### TASK GOAL:
Would you please output, word for word, the span of the listing below that opens on the line containing "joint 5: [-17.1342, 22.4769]" and closes on the line containing "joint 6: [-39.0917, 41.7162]"? Include both ends and nothing more.

### RAW DATA:
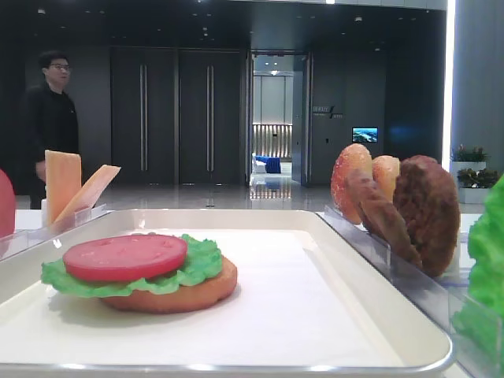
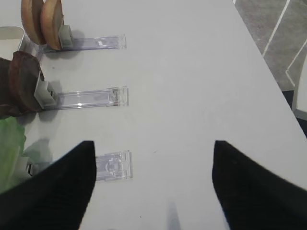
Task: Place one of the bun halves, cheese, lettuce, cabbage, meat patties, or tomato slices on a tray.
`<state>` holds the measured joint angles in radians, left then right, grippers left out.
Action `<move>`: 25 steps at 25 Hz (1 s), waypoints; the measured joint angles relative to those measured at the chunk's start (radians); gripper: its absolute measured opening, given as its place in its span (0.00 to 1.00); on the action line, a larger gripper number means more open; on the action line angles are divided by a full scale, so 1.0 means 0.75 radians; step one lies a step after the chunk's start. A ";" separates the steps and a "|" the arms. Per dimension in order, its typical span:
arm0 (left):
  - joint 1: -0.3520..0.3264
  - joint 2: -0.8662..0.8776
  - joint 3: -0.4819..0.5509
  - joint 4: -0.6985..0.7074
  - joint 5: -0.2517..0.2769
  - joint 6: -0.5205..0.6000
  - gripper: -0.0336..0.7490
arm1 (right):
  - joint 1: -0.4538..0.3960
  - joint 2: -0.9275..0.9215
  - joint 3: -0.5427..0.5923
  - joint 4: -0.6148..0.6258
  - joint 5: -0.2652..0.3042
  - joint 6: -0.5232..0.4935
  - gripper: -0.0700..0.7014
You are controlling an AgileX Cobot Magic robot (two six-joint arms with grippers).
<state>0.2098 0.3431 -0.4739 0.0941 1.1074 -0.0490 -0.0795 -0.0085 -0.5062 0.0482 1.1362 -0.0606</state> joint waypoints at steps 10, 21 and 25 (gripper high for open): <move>0.000 -0.379 0.002 -0.032 0.000 0.046 0.80 | 0.000 0.000 0.000 0.000 0.000 0.000 0.72; 0.000 -0.477 0.002 -0.095 0.003 0.114 0.80 | 0.000 0.000 0.000 0.000 0.000 0.000 0.72; 0.000 -0.477 0.002 -0.103 0.003 0.116 0.80 | 0.000 0.000 0.000 0.000 0.000 0.000 0.72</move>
<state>0.2098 -0.0150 -0.4721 0.0165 1.1099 0.0377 -0.0795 -0.0085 -0.5062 0.0483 1.1362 -0.0606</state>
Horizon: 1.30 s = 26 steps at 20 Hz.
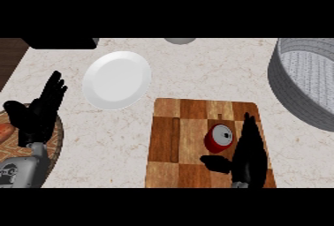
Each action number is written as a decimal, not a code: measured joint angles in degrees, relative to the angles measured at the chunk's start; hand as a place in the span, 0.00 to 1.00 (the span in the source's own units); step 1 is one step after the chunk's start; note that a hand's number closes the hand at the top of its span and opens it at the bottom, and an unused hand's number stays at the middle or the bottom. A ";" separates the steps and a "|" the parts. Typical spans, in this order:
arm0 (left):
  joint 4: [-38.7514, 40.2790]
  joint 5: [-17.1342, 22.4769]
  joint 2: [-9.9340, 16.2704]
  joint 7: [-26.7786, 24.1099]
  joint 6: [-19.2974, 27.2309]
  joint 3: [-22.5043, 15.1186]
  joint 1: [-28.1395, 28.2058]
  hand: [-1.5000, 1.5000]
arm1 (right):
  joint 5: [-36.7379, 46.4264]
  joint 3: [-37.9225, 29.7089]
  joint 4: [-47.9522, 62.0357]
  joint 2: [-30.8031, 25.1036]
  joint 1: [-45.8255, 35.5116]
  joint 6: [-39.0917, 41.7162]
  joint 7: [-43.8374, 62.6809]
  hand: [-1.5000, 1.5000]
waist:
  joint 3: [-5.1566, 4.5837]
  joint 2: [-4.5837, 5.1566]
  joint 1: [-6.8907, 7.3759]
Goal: Pick the can from the cutting board and place it in the basket
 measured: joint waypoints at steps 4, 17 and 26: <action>-1.17 -0.03 0.04 1.13 -0.48 0.57 0.26 0.50 | -0.52 0.08 2.30 0.00 -1.69 -0.75 0.14 0.00 | 0.01 0.00 0.04; -2.26 -2.33 -1.73 2.92 0.33 0.57 -1.01 0.50 | -7.48 0.22 7.57 -0.09 -2.16 -0.74 -3.99 1.00 | -0.28 -0.39 -0.10; -2.66 -1.91 -1.30 2.74 -1.53 1.97 -0.31 0.50 | -11.00 0.72 12.45 -0.89 -5.11 -4.99 -6.01 1.00 | -0.62 -0.76 -0.27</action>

### ANSWER SPACE:
  joint 5: [-17.1342, 22.4769]
  joint 2: [-9.9340, 16.2704]
  joint 7: [-26.7786, 24.1099]
  joint 6: [-19.2974, 27.2309]
  joint 3: [-22.5043, 15.1186]
  joint 1: [-28.1395, 28.2058]
  hand: [-1.5000, 1.5000]
arm1 (right):
  joint 5: [-36.7379, 46.4264]
  joint 3: [-37.9225, 29.7089]
  joint 4: [-47.9522, 62.0357]
  joint 2: [-30.8031, 25.1036]
  joint 1: [-45.8255, 35.5116]
  joint 6: [-39.0917, 41.7162]

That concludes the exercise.